Turkey’s government is attempting to halt a sell-off in the lira and stem price increases without raising interest rates. Last week, the authorities shortened repayment periods for consumer borrowing, increased the minimum amount of credit card debt consumers must repay monthly, and announced special bonds for retail investors linked to the income of state-run companies to encourage savings in liras.
The lira has lost almost a quarter of its value against the dollar this year after it declined by 44 percent in 2021. Last year’s lira sell-off threatened to turn into a full-blown financial crisis. In December, it forced the government to offer savers special lira deposit accounts with returns linked to the dollar exchange rate to stem currency weakness.
The Turkish economy will continue to grow in a sustainable way after the government introduced measures to support it, Treasury and Finance Minister Nureddin Nebati said at the weekend. Nebati said that the government would not collect some 239 billion liras ($14 billion) in taxes in 2022 as part of the fight against inflation, according to local media including the Hürriyet newspaper.
Nebati said inflation was a global problem and battling it remained a top priority for the government.

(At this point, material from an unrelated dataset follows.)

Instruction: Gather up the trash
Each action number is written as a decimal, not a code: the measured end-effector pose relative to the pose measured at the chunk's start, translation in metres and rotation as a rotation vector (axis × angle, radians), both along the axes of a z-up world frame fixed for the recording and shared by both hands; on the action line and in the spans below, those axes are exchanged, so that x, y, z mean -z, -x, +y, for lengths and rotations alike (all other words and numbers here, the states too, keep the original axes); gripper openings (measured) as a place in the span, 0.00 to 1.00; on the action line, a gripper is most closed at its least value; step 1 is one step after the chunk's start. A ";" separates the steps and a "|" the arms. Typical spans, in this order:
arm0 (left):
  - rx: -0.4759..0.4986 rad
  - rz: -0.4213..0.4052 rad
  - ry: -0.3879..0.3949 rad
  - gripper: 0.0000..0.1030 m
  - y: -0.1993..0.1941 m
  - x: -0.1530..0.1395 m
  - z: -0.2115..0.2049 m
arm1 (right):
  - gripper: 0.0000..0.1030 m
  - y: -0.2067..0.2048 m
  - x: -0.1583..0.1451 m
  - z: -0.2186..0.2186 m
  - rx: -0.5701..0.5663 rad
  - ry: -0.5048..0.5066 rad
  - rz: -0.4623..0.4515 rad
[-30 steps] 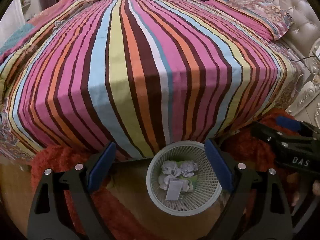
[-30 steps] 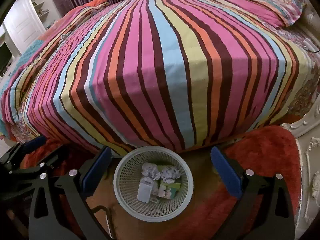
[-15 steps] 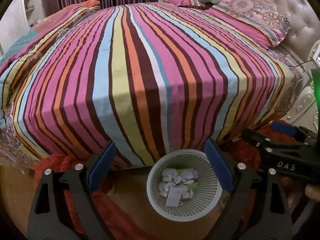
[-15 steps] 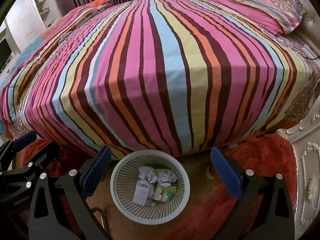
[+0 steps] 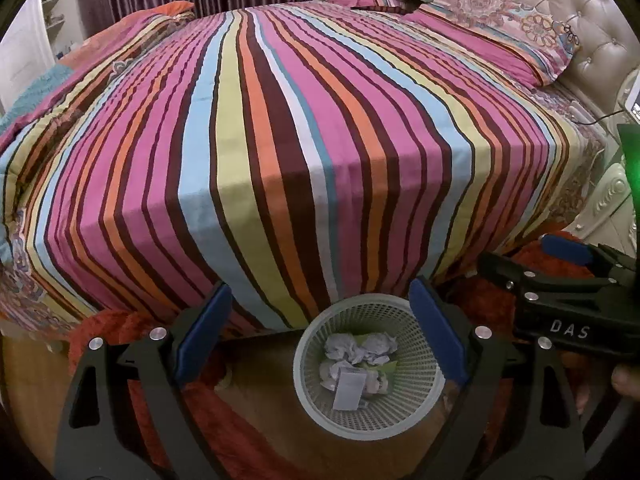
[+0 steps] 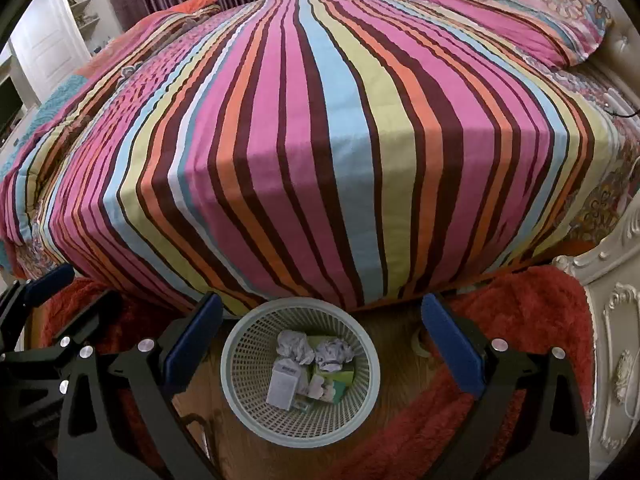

The central bank, acting on government orders, cut the benchmark interest rate to 14 percent from 19 percent late last year and has held it steady since then despite a surge in prices. Producer price inflation in the country stands at 132 percent. President Recep Tayyip Erdoğan, who has sacked three central bank governors in three years, opposes higher interest rates saying they are inflationary and contradict with his Islamic beliefs.
The lira was trading down 0.3 percent at 17.26 per dollar on Monday.